Python "why" questions

Thomas Jollans thomas at jollans.com
Sat Aug 7 14:00:59 CEST 2010


On 08/07/2010 05:05 AM, Default User wrote:
>>From "the emperor's new clothes" department:
> 
> 1)  Why do Python lists start with element [0], instead of element [1]? 
> "Common sense" would seem to suggest that lists should start with [1]. 

As others have pointed out, there is a nice argument to be made for
zero-based indices. However, the killer reason is: "it's what everybody
else does." As it stands, the only perceived problem with zero-based
indices is that it's one of the many tiny confusions that new
programmers face. On the other hand, it's the way nearly every other
popular programming language does it, and therefore, it's the way almost
every programmer likes to think about sequences.
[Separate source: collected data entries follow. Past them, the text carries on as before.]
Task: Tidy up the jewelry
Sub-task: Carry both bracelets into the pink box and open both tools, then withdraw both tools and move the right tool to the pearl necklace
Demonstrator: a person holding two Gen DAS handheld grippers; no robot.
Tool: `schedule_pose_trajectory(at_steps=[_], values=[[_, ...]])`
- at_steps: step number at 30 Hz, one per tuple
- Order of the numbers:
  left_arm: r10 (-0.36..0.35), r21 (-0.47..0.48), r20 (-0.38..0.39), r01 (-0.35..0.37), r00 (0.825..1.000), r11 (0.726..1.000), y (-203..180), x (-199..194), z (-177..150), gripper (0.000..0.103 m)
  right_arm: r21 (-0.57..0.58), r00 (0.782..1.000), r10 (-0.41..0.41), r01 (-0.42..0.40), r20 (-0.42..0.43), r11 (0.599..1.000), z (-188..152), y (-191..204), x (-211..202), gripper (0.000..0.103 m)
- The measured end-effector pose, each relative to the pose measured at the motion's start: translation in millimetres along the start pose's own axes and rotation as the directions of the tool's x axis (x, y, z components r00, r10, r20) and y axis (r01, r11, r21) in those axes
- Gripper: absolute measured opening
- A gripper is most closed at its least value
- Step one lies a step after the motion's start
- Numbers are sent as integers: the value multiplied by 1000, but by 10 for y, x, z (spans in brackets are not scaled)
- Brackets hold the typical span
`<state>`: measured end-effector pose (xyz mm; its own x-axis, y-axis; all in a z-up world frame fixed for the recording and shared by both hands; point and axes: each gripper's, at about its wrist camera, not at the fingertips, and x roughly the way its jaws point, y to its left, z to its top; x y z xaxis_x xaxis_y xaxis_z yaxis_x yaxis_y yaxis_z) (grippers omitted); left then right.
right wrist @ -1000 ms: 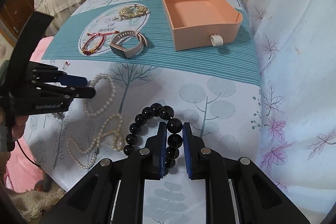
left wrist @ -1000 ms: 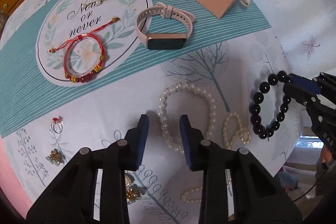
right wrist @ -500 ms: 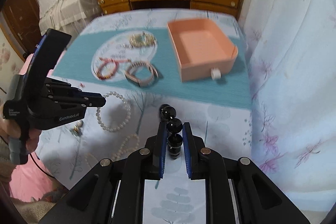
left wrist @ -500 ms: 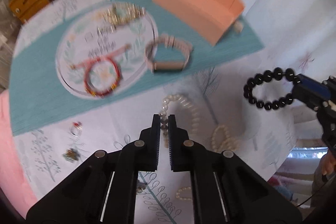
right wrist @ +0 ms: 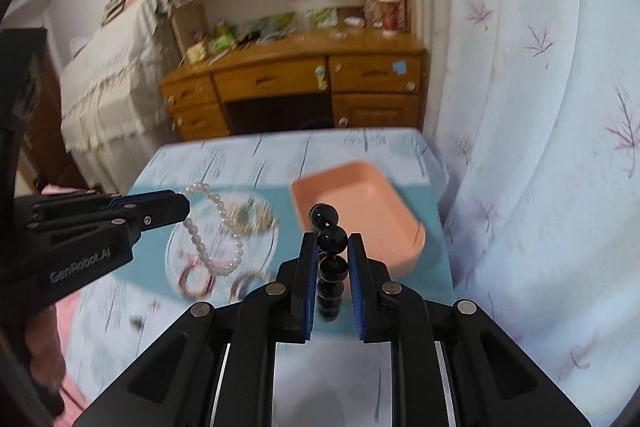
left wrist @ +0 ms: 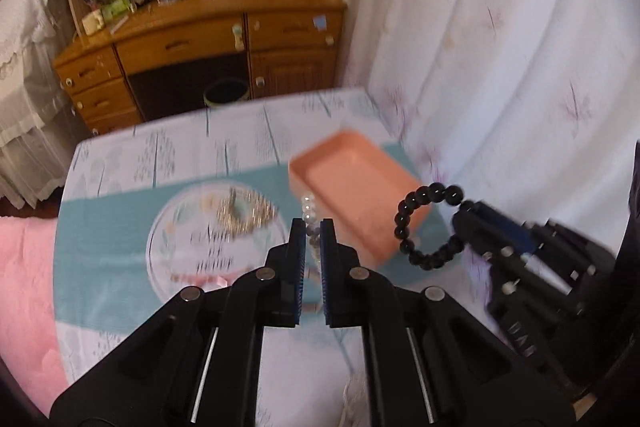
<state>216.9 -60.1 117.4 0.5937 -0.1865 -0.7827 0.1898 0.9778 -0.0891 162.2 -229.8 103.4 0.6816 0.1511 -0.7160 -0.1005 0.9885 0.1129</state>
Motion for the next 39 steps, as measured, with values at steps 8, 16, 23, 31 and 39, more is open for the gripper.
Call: schedule_pose_trajectory(at_steps=[8,16,23,31,39], values=[[-62,-19,45,63,997,998,-247,638,407,5,132,1000,17,-18,7,991,271,-447,812,15],[-98,11,-56,99,994,995,-486,1492,303,5,91,969,-32,56,-245,994,-43,-626,1631,15],[-138,2,-89,139,986,990,-448,1744,177,5,34,936,-35,51,-350,998,-161,-517,1688,17],[-151,23,-96,154,984,988,-309,1502,-13,11,34,902,-25,44,-430,998,-494,-300,1518,25],[-129,64,-72,134,989,989,-94,1040,-326,44,-89,909,-109,80,-402,993,-651,-61,1314,25]])
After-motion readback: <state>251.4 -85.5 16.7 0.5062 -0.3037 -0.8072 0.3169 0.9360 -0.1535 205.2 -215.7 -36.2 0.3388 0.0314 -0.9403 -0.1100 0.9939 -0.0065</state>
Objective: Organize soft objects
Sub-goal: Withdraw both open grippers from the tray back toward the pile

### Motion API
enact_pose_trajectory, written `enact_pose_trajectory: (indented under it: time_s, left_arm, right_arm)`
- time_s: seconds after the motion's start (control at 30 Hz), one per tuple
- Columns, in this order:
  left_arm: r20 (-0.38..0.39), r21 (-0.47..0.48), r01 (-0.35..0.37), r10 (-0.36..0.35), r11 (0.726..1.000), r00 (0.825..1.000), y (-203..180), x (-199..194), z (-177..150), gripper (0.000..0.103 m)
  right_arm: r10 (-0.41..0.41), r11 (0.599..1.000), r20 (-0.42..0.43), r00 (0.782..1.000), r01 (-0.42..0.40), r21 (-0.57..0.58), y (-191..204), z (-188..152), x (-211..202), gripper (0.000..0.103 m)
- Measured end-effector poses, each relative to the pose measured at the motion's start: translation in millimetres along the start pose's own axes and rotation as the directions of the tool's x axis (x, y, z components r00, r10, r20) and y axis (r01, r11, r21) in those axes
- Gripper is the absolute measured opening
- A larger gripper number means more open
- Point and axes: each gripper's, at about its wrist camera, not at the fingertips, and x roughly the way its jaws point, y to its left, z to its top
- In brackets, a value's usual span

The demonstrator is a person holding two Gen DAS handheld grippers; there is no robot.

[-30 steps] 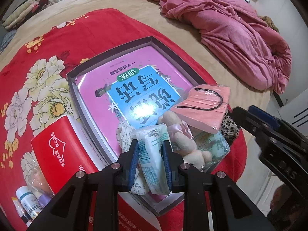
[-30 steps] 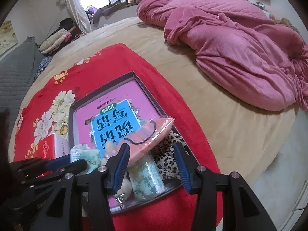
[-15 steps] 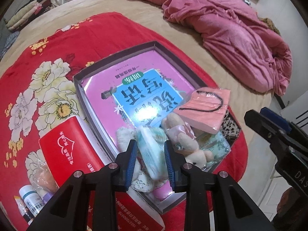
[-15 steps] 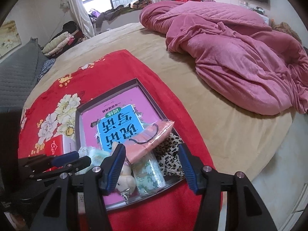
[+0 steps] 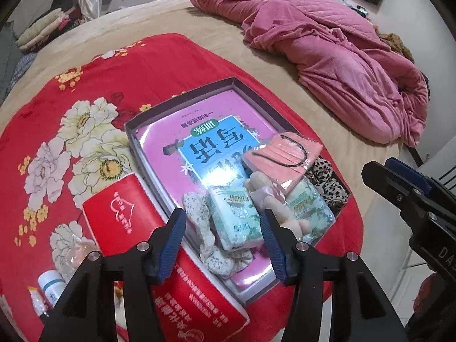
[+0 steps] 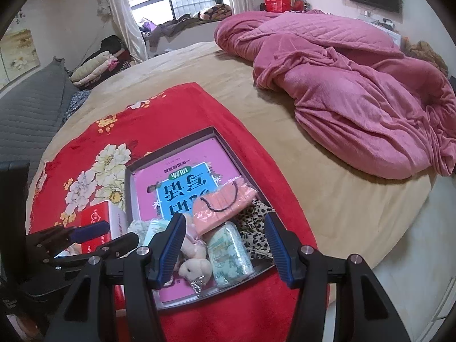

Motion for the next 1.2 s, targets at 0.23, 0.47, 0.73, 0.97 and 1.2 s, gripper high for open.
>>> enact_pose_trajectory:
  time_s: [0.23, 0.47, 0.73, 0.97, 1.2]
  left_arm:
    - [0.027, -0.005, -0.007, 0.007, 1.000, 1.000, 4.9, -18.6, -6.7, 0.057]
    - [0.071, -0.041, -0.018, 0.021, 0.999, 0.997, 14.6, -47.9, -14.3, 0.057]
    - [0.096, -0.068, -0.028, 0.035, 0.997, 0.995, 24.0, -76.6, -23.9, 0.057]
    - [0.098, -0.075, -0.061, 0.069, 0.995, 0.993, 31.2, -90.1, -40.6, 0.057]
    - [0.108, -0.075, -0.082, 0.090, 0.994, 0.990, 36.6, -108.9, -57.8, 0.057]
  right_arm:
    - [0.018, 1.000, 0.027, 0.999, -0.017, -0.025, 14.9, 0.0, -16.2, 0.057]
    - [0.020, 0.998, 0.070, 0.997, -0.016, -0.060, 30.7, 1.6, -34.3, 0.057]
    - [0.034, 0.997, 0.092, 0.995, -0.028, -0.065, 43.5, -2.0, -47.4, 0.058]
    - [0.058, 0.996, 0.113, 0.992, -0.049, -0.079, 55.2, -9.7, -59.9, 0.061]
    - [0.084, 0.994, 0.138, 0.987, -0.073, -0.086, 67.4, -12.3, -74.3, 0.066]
Also, it has the nice property that, for an infinite sequence, every
integer makes sense as an index (in Python).

> 
> 2)  In Python 3, why is print a function only, so that: print "Hello,
> World" is not okay, but it must be print("Hello, World") instead? 
> (Yeah, I know: picky, picky . . . )
> 
> 3)  In Python 3, why does 2.0 / 3.0 display as 0.6666666666666666, but 8
> * 3.57 displays as 28.56 (rounded off to 2 decimal places)?  And yet, in
> Python 2.6, 8 * 3.57 displays as 28.559999999999999?

0:pts/3:~% python3.1
Python 3.1.2 (release31-maint, Jul  8 2010, 09:18:08)
[GCC 4.4.4] on linux2
Type "help", "copyright", "credits" or "license" for more information.
>>> 28.56
28.56
>>>
0:pts/3:~% python2.6
Python 2.6.6rc1+ (r266rc1:83691, Aug  5 2010, 17:07:04)
[GCC 4.4.5 20100728 (prerelease)] on linux2
Type "help", "copyright", "credits" or "license" for more information.
>>> 28.56
28.559999999999999
>>>
0:pts/3:~%

same number - why use more digits if you can avoid it? Python 3 is smart
enough to avoid it.

> 
> And we wonder why kids don't want to learn to program. 

Don't kids want to learn to program? Many don't, a fair bunch do. It's
the same for any other art. Also, the only people that realize this kind
of "issue" are those that have already learned programming.